Switch Pop-Up Bar — one of three restaurant and bar concepts from restaurateurs Kunal Shah, Jay Sean, Crystal Shah and Neal Patel (of the D.C.-based LX Group), the folks behind Richmond restaurants Belle (formerly Belle & James) and Kabana — is now open in downtown.
Last year, LX Group announced that it was planning a bunch of restaurants and bars in buildings clustered on one block of West Broad Street in downtown Richmond, plus one in Jackson Ward.
Those restaurants include Nama, an Indian street food restaurant, at 15 W. Broad St.; Switch Pop-Up Bar at 13 W. Broad St.; and a not-yet-decided concept that could be Mexican at 11 W. Broad St.
Nama was supposed to open first, but Switch cocktail lounge did, on June 6.
“Switch is a pop-up bar where the themes will change pretty regularly on a scale you see in D.C., like with the Cherry Blossom Bar,” Alisha Wieckmann, a spokesperson for the LX Group, told the Richmond Times-Dispatch last year.
Basically, Switch is a bar, and the look, concept and drinks will rotate regularly to reflect various themes. Switch, of course, serves food, as required by Virginia ABC law.
The opening food menu includes pizzas, soft pretzels and sliders.
Switch has launched with two pop-up concepts — one for each level in the space.
Upstairs is Switch Pop-Up Bar presents: The Rabbit Glass, an “Alice in Wonderland”-themed bar. “Down the rabbit hole” is Switch Pop-Up Bar presents: Back in ’93, a 1993-themed concept with period music to match.
Co-owner Crystal Shah served as curator for Switch and its themes.
“We wanted to create an ultra realm where people can come in and be entertained,” she said. “There are a lot of magical elements, even in the cocktails: smoking effects, drinks that change colors, potion bottles that say. ‘Drink me’...”

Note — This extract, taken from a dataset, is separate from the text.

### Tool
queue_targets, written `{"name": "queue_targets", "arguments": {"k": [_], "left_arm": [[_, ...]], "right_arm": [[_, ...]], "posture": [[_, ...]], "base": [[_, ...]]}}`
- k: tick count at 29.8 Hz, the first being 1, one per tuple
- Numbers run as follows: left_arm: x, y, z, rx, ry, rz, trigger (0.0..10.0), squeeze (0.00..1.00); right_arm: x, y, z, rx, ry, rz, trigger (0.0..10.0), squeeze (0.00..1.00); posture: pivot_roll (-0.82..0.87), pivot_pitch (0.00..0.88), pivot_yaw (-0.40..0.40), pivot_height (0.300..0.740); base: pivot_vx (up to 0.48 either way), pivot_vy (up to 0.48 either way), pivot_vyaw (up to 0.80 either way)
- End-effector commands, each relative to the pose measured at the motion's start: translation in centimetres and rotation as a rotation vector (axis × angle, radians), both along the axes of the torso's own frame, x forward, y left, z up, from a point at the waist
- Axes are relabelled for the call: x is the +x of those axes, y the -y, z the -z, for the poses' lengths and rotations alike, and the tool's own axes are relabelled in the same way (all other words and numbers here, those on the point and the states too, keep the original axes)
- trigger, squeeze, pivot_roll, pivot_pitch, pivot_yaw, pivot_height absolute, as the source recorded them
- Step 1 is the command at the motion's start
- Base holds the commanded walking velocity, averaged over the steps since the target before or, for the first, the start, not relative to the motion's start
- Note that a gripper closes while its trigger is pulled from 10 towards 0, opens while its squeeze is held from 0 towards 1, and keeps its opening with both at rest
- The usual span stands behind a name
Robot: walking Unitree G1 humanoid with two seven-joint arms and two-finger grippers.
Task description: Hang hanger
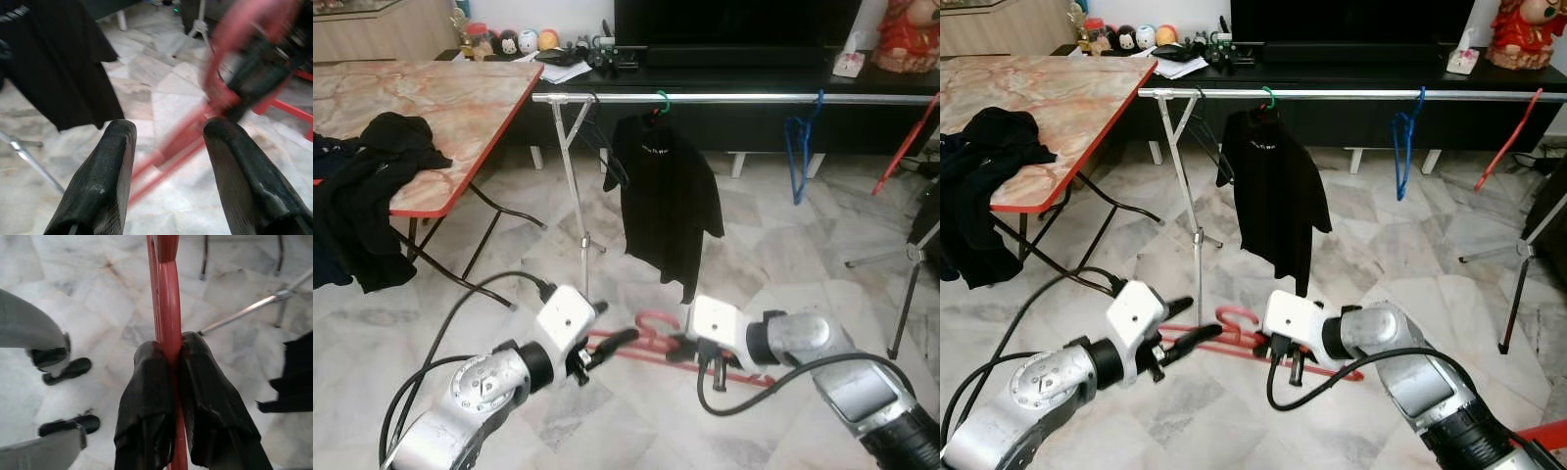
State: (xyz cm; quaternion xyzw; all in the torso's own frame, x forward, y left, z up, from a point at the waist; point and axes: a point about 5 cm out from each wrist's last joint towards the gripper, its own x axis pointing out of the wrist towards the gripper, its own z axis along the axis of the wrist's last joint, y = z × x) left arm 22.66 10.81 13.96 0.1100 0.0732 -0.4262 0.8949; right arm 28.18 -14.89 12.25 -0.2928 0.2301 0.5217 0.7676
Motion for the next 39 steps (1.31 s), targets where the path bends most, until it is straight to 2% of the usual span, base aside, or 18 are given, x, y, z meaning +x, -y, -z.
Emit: {"name": "queue_targets", "arguments": {"k": [1, 7, 11, 22, 29, 34, 35, 36, 37, 38, 39], "left_arm": [[-0.4, 0.0, 0.4, 0.018, -0.027, 0.023, 10.0, 0.0], [-0.9, 0.3, 0.3, 0.018, -0.031, 0.062, 10.0, 0.0], [-0.2, 0.9, -0.5, -0.035, 0.017, 0.029, 10.0, 0.0], [-0.1, 1.5, -1.1, -0.112, 0.031, 0.004, 10.0, 0.0], [1.3, 1.4, -2.4, -0.18, 0.118, -0.113, 10.0, 0.0], [1.4, 1.6, -2.1, -0.16, 0.118, -0.114, 10.0, 0.0], [1.4, 1.6, -2.0, -0.157, 0.118, -0.115, 9.5, 0.0], [1.4, 1.6, -2.0, -0.157, 0.118, -0.115, 9.5, 0.0], [1.4, 1.6, -2.0, -0.158, 0.116, -0.117, 6.5, 0.0], [1.4, 1.6, -2.0, -0.16, 0.114, -0.12, 0.0, 0.0], [1.5, 1.6, -1.9, -0.16, 0.112, -0.121, 0.0, 0.0]], "right_arm": [[0.4, 0.1, -0.5, 0.01, 0.02, 0.011, 10.0, 0.0], [0.5, 0.0, -0.3, 0.007, 0.022, 0.016, 10.0, 0.0], [0.3, -0.3, -0.1, 0.01, 0.015, -0.002, 10.0, 0.0], [0.0, -0.5, 0.1, 0.009, 0.004, -0.022, 10.0, 0.0], [-0.2, -0.9, 0.3, 0.012, -0.002, -0.038, 10.0, 0.0], [-0.2, -0.9, 0.3, 0.013, -0.001, -0.042, 10.0, 0.0], [-0.2, -0.9, 0.3, 0.013, -0.001, -0.042, 10.0, 0.0], [-0.2, -0.9, 0.3, 0.013, -0.001, -0.042, 10.0, 0.0], [-0.2, -0.9, 0.2, 0.013, 0.0, -0.042, 10.0, 0.0], [-0.2, -0.9, 0.2, 0.013, 0.001, -0.042, 10.0, 0.0], [-0.2, -0.9, 0.2, 0.013, 0.001, -0.042, 10.0, 0.0]], "posture": [[-0.09, 0.054, 0.02, 0.74], [-0.09, 0.054, 0.02, 0.74], [-0.09, 0.052, 0.021, 0.74], [-0.09, 0.053, 0.022, 0.74], [-0.09, 0.052, 0.02, 0.74], [-0.1, 0.05, 0.022, 0.74], [-0.1, 0.05, 0.022, 0.74], [-0.1, 0.05, 0.022, 0.74], [-0.1, 0.05, 0.022, 0.74], [-0.09, 0.05, 0.021, 0.74], [-0.09, 0.05, 0.021, 0.74]], "base": [[0.0, 0.0, 0.0], [0.0, 0.0, 0.0], [0.0, 0.0, 0.0], [0.0, 0.0, 0.0], [0.0, 0.0, 0.0], [0.0, 0.0, 0.0], [0.0, 0.0, 0.0], [0.0, 0.0, 0.0], [0.0, 0.0, 0.0], [0.0, 0.0, 0.0], [0.0, 0.0, 0.0]]}}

Shah (who is married to Kunal) said she worked with multiple Richmond artists on the space. They did everything from the wall murals (Alice and a Cheshire cat upstairs, Biggie Smalls and Kurt Cobain downstairs) to the whimsical seating, which includes large mushrooms and royal thrones upstairs. Night Owl (aka Mickael Broth) and Jesse Smith and Jennifer Bean from Loose Screw Tattoo were among those artists.
This is a project we’ve worked on for two years, to bring Alice to life,” Shah said. She said they “felt the public would receive it well” as a first concept, but they’ve got “a long scroll of concepts” already planned.
The frequency of the change will depend on the concept — some could last three months, others longer or shorter. But when the theme changes, so will the interior decor, the cocktail menu, and the bar and snack menu, and the crew will host a closing party where the artwork can be auctioned off to make way for the next concept.
The concept, co-owner Kunal Shah said, is one big art project where visual art, drinks, space and people all converge.
“Lighting and art and cocktails — they’re all important,” Kunal Shah said.
Switch is open from 5 p.m. to midnight Tuesday through Thursday and from 5 p.m. to 1 a.m. Friday and Saturday. Reservations are not accepted, and guests must be 21 or older. The seating is limited to “immerse you in our theme,” according to the Switch website.
As for the other concepts, Wieckmann said LX Group will share more news soon.
All three of the restaurants are going into buildings owned by SNP Properties. SNP group owns five of the six buildings on the southern side of one block of Broad Street between North Foushee and North Adams streets: 5-7, 13-21 and 27-29 W. Broad St. (everything except the building that houses Tarrant’s Cafe).
SNP is also building apartments and retail at 0 W. Marshall St. in Jackson Ward. There, SNP is planning a restaurant in the 0 W. Marshall St. building, which has been dubbed The Penny at Jackson Ward. The restaurant’s concept hasn’t been announced yet, but there will be a rooftop bar in the space.